One of the common themes in all events is marketing. Everywhere you look, marketing is making noise. Oracle completed the acquisition of Eloqua, Marketo went into the IPO process, Salesforce is putting a significant amount of resources into its Cloud Marketing and, more importantly, marketers are on the rise.
SiriusDecisions, an analytics firm, held a conclave in early May to discuss its new cascade marketing methodology. Marketing professionals, as well as associate sales associates, Lattice-Engines and Full Circle CRM - to name but two - have attended the event to make observations, to be seen, and to absorb the new marketing wave.
Closer to home, I'm attending the second annual HubSpot day for analysts at the Cambridge offices. HubSpot became a darling at the beginning of the new marketing movement a few years ago - which turned into inbound marketing - and was very successful.
Generally, when marketing reaches its limit, as it is happening now, there are some economic possibilities. Either we are entering a new market / category / paradigm or the economy is showing signs of life after a recession and I think it is possible that both are happening now. The recession is slowly ending and marketing as a discipline is the new paradigm.

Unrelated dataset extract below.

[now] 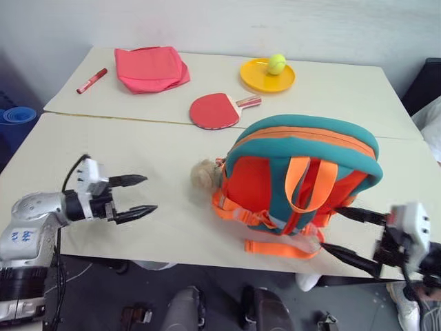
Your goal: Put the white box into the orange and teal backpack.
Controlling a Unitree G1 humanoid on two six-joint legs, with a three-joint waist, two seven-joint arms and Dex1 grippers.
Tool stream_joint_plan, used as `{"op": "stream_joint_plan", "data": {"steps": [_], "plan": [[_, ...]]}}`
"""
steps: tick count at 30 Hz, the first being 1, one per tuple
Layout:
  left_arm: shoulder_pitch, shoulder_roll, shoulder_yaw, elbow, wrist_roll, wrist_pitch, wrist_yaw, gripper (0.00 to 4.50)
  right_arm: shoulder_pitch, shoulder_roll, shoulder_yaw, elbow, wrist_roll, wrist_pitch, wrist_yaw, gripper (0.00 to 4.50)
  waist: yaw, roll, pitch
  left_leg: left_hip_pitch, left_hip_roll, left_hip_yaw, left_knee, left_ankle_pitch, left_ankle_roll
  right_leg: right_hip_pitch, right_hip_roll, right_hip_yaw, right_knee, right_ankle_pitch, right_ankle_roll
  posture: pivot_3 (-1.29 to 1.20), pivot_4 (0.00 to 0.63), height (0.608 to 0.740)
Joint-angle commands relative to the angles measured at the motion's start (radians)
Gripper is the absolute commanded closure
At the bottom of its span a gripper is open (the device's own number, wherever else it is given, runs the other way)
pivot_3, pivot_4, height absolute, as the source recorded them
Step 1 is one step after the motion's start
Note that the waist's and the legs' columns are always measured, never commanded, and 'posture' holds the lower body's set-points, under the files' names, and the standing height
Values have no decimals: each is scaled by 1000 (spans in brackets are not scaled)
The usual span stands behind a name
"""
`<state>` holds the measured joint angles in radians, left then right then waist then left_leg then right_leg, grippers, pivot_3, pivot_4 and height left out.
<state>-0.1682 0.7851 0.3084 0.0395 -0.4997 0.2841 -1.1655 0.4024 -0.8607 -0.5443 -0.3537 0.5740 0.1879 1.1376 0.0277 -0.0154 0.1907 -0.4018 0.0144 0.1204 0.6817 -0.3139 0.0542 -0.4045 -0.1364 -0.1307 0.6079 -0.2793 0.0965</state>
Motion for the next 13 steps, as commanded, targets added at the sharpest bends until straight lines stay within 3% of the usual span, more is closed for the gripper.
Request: {"op": "stream_joint_plan", "data": {"steps": [1, 6, 13], "plan": [[89, 13, 56, -73, 3, -66, -7, 0, -19, -11, -63, 233, -86, -190, 85, 22, -5, 0, 0, 2, 0, 1, 0, -1, -1, 1, 0, 0, -1, 0, 0, 0, 150, 740], [251, -11, 54, -187, 21, -88, 31, 0, -127, -37, -12, 399, -141, -289, 116, 22, -18, 4, 2, 7, 1, 3, -2, -4, -5, 4, 0, 3, -1, -1, -2, 0, 150, 740], [252, -2, 36, -187, 103, -193, 75, 0, -211, -24, 70, 412, -147, -305, 134, 22, -18, 7, 2, 15, 3, 2, -8, -5, -12, 8, 0, 2, 0, -3, -6, 0, 150, 740]]}}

In fact, and this is most interesting, the rise of marketing began at the depths of the recession, when austerity represented great news and almost nothing faced opposition. But it was almost as if the crowd said no, we will not buy, let's start moving the economy again. Let's attack, let's start marketing and selling again and we'll spend some money to make it happen.
This is where economics imitate life - a couple of weeks ago, the economic ideas that underpinned the austerity argument, which devastated Europe and made the kidnapping in DC a dirty word, fell apart. Two Harvard economists, called Reinhart and Rogoff, whose work carried out austerity, have proven to have made significant spreadsheet errors. If there was an Oopsie award, they would certainly take it.
The translation is that the Austerians (as Paul Krugman likes to call them) misunderstood. The mathematical errors and erroneous assumptions of the Reinhart-Rogoff model were inaccurate and the data did not support their conclusions.
What's interesting to me is that the market in general began to react long before the fall of the Reinhart-Rogoff model. No one needed to be hit in the head with an old tire tool to change direction. We are nothing but doctrinaires in this country, and when something does not work, we make small adjustments, no matter what employees and supposedly intelligent people tell us.
That's the beauty of our free-market system. It is distributed non-hierarchically and works very well. In my own mind, I often compare the practices of Western capitalism with totalitarian capitalism practiced throughout the Pacific.
The Chinese have a great capacity to mobilize their people and their resources to produce large quantities of goods, but they continue to operate in a hierarchical, command and control manner. Democracy and totalitarianism are political systems just as capitalism is an economic system. Politics and economics have to work together because both are needed.
I could never conceive how totalitarian capitalism could orchestrate the changes I saw this spring. The very idea of individuals deciding for themselves what to do in a confused market with a totalitarian political system - even with free market capitalism as the economic model - and breaking with official thinking is hard to imagine.
For me, that's part of what CRM captures. It is the chaotic and spontaneous that CRM tries to harness. Sometimes it works well, other times it may fail. But CRM has made important leaps forward. Like economics and sociology or one of the human sciences, it came on its own as it adopted many of the tools of human science - the bell curve, crowd sourcing, large database and analysis, and, above all, probability. There is simply no way for a different political-economic system than we have in the West to reach the same conclusion. It would be like asking a fish to invent fire.